> _INSTRUCTIONS FOR THE TASK_: Write out the whole listing exactly as it is written below.

> _GIVEN DATA_:
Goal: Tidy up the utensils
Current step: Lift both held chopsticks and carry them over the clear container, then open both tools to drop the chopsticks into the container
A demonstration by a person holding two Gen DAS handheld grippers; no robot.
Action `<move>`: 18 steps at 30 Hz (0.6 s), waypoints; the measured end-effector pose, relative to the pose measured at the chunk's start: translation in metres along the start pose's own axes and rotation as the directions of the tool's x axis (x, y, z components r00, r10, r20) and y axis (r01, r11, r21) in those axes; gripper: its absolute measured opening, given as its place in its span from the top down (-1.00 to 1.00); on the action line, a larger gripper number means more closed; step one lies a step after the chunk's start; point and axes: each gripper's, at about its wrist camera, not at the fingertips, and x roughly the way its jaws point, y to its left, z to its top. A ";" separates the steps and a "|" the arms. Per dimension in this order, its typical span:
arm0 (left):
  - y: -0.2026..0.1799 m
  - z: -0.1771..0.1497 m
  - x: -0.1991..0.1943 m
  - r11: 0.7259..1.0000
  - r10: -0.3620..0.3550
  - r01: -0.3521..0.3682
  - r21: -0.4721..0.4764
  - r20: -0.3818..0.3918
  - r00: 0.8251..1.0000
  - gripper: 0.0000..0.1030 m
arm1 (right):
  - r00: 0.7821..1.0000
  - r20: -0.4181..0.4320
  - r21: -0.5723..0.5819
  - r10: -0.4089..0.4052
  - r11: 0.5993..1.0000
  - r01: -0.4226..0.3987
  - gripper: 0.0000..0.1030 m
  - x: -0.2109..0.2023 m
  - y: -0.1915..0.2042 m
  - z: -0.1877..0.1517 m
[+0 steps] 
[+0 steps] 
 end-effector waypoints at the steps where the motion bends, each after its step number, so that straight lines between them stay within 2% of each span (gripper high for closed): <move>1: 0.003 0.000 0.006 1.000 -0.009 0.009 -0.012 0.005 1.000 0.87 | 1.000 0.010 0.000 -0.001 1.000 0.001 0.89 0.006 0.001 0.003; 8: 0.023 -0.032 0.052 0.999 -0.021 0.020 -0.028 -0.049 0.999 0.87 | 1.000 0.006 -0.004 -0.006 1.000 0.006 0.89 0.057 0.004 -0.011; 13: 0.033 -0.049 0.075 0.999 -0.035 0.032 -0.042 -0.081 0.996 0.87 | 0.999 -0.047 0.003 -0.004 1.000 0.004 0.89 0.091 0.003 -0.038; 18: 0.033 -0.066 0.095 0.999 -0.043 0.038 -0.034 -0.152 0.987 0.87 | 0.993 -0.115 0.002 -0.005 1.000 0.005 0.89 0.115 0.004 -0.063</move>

> _RESULT OF THE EXERCISE_:
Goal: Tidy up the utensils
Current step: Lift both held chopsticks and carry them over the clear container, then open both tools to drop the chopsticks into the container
A demonstration by a person holding two Gen DAS handheld grippers; no robot.
Action `<move>`: 18 steps at 30 Hz (0.6 s), waypoints; the measured end-effector pose, relative to the pose measured at the chunk's start: translation in metres along the start pose's own axes and rotation as the directions of the tool's x axis (x, y, z components r00, r10, r20) and y axis (r01, r11, r21) in those axes; gripper: its absolute measured opening, given as its place in its span from the top down (-1.00 to 1.00); on the action line, a larger gripper number means more closed; step one lies a step after the chunk's start; point and axes: each gripper's, at about its wrist camera, not at the fingertips, and x roughly the way its jaws point, y to its left, z to its top. A ";" separates the steps and a "|" the arms. Per dimension in this order, its typical span:
arm0 (left):
  - y: -0.2026..0.1799 m
  - z: -0.1771..0.1497 m
  - x: -0.1991..0.1943 m
  - r11: 0.7259..1.0000
  - r10: -0.3620..0.3550
  - r01: -0.3521..0.3682
  - r21: -0.4721..0.4764
  - r20: -0.3818..0.3918
  - r00: 0.8251..1.0000
  - gripper: 0.0000..0.1030 m
arm1 (right):
  - r00: 0.7821..1.0000
  - r20: -0.4181..0.4320
  - r21: -0.5723..0.5819
  - r10: -0.4089..0.4052
  - r11: 0.5993..1.0000
  - r01: -0.4226..0.3987
  - gripper: 0.0000..0.1030 m
  - x: -0.2109..0.2023 m
  - y: -0.1915..0.2042 m
  - z: -0.1877..0.1517 m
[+0 steps] 
[+0 steps] 
 end-effector waypoints at the steps where the motion bends, each after its step number, so that straight lines between them stay within 2% of each span (gripper high for closed): <move>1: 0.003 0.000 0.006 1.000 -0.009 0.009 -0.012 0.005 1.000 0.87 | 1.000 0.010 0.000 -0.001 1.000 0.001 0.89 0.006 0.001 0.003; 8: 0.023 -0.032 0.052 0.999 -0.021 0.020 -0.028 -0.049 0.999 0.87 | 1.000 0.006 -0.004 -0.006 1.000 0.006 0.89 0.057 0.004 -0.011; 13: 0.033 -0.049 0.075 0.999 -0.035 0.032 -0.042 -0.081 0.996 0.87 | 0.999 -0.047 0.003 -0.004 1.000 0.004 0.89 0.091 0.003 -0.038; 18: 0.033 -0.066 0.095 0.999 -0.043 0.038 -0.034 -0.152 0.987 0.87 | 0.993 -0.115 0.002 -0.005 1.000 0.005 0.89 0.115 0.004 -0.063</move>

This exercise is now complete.